Kaggle's packages missing many essential methods, for instance Kaggle's `Dataset` class has no `from_generator()` method

23 Views Asked by At

I have been working on a particular NLP project for a month and have been running into error after error. I built a small model on my potato PC and it works perfectly. I upscaled it to Kaggle and ran into multiple errors, which have frustrated the hell out of me! I've been exploring all individual packages, and lo and behold, many methods are missing from Kaggle packages!
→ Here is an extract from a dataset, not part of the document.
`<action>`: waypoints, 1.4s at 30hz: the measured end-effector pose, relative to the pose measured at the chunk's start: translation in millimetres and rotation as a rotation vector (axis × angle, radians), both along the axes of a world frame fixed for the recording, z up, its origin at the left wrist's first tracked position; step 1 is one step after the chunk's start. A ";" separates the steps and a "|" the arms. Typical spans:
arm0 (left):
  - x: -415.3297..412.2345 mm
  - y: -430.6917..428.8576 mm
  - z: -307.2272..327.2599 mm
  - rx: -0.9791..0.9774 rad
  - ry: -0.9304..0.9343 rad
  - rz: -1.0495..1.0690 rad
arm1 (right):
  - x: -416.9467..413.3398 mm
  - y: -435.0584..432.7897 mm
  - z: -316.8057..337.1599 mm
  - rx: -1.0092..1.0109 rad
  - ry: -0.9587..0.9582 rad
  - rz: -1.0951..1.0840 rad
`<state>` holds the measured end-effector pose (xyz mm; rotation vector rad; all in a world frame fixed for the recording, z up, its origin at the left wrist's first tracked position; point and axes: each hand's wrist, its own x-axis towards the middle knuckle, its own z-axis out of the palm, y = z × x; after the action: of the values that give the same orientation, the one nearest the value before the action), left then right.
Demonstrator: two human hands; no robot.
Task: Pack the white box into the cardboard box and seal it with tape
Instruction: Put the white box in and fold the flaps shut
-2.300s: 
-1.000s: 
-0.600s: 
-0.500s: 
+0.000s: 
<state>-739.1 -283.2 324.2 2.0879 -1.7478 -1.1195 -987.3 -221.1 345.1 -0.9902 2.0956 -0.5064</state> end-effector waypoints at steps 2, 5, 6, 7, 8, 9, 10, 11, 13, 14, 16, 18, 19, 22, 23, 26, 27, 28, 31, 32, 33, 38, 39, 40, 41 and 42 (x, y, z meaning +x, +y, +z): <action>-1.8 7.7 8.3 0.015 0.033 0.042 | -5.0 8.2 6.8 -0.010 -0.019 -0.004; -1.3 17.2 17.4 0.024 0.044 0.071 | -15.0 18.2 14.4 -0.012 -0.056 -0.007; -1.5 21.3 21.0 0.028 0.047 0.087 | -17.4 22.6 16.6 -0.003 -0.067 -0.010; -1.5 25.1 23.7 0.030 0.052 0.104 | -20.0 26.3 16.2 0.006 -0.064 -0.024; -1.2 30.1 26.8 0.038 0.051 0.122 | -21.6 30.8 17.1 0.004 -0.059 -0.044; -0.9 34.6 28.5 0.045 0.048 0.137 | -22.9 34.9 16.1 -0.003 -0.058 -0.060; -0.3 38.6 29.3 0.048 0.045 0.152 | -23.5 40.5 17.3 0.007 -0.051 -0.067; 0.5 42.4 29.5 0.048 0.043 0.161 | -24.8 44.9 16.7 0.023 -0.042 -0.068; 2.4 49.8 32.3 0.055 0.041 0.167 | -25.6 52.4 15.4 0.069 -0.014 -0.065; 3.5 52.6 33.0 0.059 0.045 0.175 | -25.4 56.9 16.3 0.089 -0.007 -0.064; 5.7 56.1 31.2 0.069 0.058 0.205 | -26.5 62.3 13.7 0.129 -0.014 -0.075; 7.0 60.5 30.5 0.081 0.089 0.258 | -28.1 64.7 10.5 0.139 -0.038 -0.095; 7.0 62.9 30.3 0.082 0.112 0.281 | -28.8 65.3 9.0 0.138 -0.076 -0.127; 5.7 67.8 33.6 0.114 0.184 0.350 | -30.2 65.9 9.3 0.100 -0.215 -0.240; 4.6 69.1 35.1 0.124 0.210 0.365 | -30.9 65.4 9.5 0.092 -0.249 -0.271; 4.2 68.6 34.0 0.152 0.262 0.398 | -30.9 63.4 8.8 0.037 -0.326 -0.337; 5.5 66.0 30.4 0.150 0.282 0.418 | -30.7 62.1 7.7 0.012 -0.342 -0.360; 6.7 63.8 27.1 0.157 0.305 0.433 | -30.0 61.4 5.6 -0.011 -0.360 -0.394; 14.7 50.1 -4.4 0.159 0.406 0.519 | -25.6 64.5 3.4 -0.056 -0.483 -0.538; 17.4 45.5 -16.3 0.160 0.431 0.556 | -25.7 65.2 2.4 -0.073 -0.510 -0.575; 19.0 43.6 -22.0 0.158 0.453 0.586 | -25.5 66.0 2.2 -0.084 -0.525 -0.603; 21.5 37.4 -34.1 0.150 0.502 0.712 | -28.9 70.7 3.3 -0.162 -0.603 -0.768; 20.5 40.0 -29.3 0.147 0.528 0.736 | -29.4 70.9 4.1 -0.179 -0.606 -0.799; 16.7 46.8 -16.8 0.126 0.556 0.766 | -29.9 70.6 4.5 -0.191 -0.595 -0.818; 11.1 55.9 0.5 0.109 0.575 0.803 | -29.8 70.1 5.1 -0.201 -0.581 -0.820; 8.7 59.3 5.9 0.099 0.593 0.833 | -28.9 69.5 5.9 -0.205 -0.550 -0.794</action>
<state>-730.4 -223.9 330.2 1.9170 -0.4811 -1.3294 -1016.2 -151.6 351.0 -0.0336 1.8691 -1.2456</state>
A perfect example is the Dataset class from the datasets package: the one in my PC and on Kaggle are version 2.17.1

But the class in Kaggle is missing so many essential methods, such as from_generator()! You can see for yourself, just install the datasets package, then do the following on your local machine and on Kaggle and note the differences:

from datasets import Dataset 
dir(Dataset)

This is what led to most of my errors. How and why is this happening? Is there a way to enable all the essential methods on Kaggle, like from_generator()?

1

There are 1 best solutions below

0
Luc On

I had the same issue and maybe someone else will, so this is how to fix it:

  1. Run one of these commands

    !pip install datasets
    #might give you an older one
    
    !pip install datasets==2.18.0
    #currently the newest, check PyPi for newest version
    
    !pip install git+https://github.com/huggingface/datasets.git
    #use the dev version (might have bugs, but is def the newest)
    
  2. Do RELOAD the kernel in Kaggel, i am not sure why but it is necessary for this library.

  3. Check the versions

    import datasets; print(datasets.__version__)